[Exercise goal]
Print each line of the material again, keeping everything exact.
══════════════════════════════
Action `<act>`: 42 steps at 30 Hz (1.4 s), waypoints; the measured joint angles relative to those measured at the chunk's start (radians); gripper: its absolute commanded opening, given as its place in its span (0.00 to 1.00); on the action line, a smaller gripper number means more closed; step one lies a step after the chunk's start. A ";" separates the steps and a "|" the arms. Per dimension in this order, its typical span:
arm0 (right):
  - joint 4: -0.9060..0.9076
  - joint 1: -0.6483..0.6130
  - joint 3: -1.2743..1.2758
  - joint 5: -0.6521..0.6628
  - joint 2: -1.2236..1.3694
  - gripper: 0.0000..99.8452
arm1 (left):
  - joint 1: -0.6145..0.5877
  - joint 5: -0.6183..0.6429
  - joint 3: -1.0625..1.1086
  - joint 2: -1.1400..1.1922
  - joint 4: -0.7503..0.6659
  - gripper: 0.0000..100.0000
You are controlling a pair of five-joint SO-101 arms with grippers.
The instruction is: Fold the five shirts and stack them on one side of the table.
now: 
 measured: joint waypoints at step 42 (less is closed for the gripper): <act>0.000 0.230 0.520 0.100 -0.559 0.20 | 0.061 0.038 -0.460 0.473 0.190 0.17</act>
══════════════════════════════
[Exercise response]
Action `<act>`: 42 steps at 30 Hz (1.4 s), waypoints; the measured joint angles relative to those measured at the chunk's start (radians); gripper: its absolute commanded opening, given as its place in its span (0.00 to 1.00); on the action line, a smaller gripper number means more closed; step one lies a step after the chunk's start. A ";" separates the steps and a "|" the arms. Per dimension in this order, its typical span:
arm0 (right):
  - joint 4: -0.9060..0.9076
  - joint 1: -0.6483..0.6130
  - joint 3: -1.2743..1.2758
  - joint 5: -0.6521..0.6628
  - joint 2: -1.2236..1.3694
  - gripper: 0.0000..99.8452
arm1 (left):
  - joint 1: -0.6145..0.5877
  - joint 5: -0.6183..0.6429
  - joint 3: -1.0625..1.1086
  - joint 2: -1.1400..1.1922
  - joint 4: -0.7503..0.6659
  - gripper: 0.0000..100.0000
You are controlling a pair of five-joint SO-101 arms with grippers.
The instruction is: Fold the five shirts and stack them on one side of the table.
now: 
 measured: joint waypoints at step 42 (less is closed for the gripper): <act>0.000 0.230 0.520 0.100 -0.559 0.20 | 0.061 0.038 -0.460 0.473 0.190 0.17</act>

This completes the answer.